═══ Input data

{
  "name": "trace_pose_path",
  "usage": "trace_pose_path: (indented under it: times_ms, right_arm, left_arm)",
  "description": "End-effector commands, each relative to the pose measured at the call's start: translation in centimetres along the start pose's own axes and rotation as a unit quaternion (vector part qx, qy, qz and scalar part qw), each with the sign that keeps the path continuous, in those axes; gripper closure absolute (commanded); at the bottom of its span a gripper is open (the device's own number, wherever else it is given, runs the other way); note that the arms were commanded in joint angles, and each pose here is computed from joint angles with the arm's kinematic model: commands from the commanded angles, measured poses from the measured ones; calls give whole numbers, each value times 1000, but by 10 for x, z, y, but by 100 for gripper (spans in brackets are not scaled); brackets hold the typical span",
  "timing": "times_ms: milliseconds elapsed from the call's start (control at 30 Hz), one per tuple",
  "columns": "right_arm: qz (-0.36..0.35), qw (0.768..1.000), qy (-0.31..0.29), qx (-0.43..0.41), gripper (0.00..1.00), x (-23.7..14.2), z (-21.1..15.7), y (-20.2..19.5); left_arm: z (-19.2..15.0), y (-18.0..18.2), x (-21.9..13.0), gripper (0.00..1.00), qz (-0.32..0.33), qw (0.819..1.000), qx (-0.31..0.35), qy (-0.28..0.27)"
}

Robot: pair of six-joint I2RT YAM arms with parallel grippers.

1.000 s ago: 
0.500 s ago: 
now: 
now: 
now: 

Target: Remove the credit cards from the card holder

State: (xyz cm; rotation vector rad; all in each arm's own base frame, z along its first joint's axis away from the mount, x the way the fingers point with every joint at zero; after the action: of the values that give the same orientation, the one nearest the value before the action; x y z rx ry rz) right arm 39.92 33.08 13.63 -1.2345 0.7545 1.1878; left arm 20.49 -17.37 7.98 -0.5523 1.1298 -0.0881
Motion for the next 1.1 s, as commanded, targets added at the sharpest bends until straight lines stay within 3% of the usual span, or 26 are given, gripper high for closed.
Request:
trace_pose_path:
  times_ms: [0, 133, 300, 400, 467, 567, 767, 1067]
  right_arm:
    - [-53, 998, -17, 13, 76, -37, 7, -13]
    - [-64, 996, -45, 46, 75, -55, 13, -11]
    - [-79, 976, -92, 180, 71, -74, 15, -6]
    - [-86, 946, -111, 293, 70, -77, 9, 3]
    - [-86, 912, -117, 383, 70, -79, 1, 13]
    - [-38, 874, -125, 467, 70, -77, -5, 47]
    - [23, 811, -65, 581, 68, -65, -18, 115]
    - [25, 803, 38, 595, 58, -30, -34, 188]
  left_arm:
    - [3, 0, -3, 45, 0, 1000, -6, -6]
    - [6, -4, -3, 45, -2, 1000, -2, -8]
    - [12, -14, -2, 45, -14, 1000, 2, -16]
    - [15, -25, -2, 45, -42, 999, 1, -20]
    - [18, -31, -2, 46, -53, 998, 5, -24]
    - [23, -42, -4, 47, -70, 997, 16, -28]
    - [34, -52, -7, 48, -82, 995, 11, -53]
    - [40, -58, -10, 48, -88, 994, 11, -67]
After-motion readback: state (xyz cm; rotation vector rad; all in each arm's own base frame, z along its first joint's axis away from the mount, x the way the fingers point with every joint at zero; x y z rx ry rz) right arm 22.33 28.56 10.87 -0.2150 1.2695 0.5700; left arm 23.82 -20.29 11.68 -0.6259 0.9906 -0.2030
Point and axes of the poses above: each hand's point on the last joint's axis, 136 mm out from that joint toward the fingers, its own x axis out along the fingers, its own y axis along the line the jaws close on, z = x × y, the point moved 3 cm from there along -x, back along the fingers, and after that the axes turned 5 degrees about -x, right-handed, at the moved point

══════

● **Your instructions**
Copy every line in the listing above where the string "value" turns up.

● **Completed exercise**
  "description": "End-effector commands, each relative to the pose measured at the call's start: translation in centimetres along the start pose's own axes and rotation as a unit quaternion (vector part qx, qy, qz and scalar part qw), each with the sign that keeps the path continuous, in those axes; gripper closure absolute (commanded); at the bottom of its span a gripper is open (the device's own number, wherever else it is given, runs the other way); note that the arms were commanded in joint angles, and each pose here is computed from joint angles with the arm's kinematic model: commands from the commanded angles, measured poses from the measured ones; calls give whole numbers, each value times 1000, but by 10 for x, z, y, but by 100 for gripper (spans in brackets are not scaled); brackets hold the typical span",
State: (xyz cm; rotation vector rad; all in each arm's own base frame, z along its first joint's axis away from the mount, x the way the fingers point with every joint at zero; after the action: of the values that give the same orientation, the one nearest the value before the action; x y z rx ry rz) right arm 39.92 33.08 13.63 -1.2345 0.7545 1.1878; left arm 20.49 -17.37 7.98 -0.5523 1.1298 -0.0881

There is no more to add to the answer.